* **Task to complete**
Pick every line from the data that holds the word "silver".

+++ Records to process +++

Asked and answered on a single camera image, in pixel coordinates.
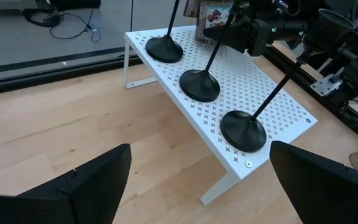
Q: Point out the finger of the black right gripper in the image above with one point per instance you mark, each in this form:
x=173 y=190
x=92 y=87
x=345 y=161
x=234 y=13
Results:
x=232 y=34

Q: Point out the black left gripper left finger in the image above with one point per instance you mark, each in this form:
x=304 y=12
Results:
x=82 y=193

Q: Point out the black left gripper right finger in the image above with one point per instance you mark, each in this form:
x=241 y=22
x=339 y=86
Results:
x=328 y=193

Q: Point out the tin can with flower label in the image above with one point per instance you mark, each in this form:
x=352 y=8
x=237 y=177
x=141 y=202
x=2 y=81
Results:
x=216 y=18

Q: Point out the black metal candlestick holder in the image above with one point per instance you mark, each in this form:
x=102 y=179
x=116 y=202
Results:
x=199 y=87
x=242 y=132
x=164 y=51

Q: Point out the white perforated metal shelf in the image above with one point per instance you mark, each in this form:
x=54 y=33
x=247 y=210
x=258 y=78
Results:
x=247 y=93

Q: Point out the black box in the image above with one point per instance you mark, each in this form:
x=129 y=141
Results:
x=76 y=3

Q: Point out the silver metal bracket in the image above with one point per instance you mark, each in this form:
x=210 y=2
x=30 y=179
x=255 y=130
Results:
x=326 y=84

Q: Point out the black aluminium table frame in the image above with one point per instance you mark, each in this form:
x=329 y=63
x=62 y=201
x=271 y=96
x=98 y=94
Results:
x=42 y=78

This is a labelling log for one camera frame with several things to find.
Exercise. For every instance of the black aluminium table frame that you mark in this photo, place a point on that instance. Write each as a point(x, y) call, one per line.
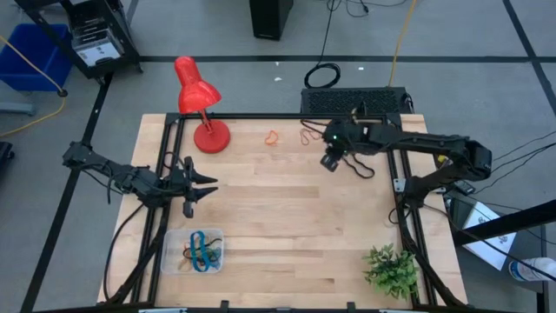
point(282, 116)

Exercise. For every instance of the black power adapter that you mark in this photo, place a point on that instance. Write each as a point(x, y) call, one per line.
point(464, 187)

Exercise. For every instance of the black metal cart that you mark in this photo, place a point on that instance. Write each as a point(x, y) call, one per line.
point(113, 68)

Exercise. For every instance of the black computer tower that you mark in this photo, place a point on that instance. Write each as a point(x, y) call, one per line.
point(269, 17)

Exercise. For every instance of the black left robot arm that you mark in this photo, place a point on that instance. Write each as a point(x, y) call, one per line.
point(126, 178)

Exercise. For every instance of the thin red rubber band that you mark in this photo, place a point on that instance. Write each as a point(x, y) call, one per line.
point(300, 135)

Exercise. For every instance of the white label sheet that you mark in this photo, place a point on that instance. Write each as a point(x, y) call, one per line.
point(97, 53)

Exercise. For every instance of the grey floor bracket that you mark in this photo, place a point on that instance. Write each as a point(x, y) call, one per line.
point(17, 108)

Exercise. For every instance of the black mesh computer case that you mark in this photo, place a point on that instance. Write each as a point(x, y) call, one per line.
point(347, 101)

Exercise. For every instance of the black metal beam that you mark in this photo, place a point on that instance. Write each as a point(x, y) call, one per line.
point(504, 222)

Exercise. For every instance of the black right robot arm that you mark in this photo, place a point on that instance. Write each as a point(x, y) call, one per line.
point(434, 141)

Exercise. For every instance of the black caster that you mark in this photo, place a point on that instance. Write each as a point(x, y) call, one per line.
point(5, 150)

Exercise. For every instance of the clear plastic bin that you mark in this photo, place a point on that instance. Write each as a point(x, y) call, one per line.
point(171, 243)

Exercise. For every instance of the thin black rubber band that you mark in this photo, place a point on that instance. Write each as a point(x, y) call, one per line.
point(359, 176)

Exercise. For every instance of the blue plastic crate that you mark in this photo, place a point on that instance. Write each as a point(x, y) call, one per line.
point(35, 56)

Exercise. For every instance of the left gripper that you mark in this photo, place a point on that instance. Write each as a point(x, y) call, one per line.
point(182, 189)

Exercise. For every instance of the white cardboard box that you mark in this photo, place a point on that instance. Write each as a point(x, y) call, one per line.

+++
+++ Records to process +++

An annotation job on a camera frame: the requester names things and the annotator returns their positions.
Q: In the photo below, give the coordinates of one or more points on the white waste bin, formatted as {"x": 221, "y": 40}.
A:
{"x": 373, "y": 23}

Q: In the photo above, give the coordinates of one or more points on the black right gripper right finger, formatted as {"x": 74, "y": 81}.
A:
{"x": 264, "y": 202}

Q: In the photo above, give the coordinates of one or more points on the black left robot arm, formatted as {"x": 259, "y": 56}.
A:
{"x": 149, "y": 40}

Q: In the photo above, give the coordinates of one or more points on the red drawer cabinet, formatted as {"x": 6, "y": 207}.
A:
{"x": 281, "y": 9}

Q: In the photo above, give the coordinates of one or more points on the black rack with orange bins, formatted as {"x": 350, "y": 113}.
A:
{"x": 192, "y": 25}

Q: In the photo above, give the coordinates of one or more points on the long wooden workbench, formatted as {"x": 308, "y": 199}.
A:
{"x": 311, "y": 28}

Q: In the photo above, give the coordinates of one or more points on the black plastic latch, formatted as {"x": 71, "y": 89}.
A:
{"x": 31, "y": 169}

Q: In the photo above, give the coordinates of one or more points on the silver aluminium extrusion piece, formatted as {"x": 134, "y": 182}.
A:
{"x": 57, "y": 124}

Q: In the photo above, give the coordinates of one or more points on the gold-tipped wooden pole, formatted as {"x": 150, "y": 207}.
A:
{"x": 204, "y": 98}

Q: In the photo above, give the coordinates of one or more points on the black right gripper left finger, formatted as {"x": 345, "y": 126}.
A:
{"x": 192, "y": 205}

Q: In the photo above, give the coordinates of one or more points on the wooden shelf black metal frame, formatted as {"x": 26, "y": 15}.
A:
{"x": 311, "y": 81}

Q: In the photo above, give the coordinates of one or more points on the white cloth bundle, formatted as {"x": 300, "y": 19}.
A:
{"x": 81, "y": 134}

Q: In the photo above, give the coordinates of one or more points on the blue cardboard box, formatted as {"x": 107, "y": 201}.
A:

+++

* **Task solution**
Q: Point out the silver metal bracket in the image above with one point per instance you mark, each in this form:
Q: In the photo above, give the coordinates of one or more points on the silver aluminium extrusion piece, formatted as {"x": 134, "y": 182}.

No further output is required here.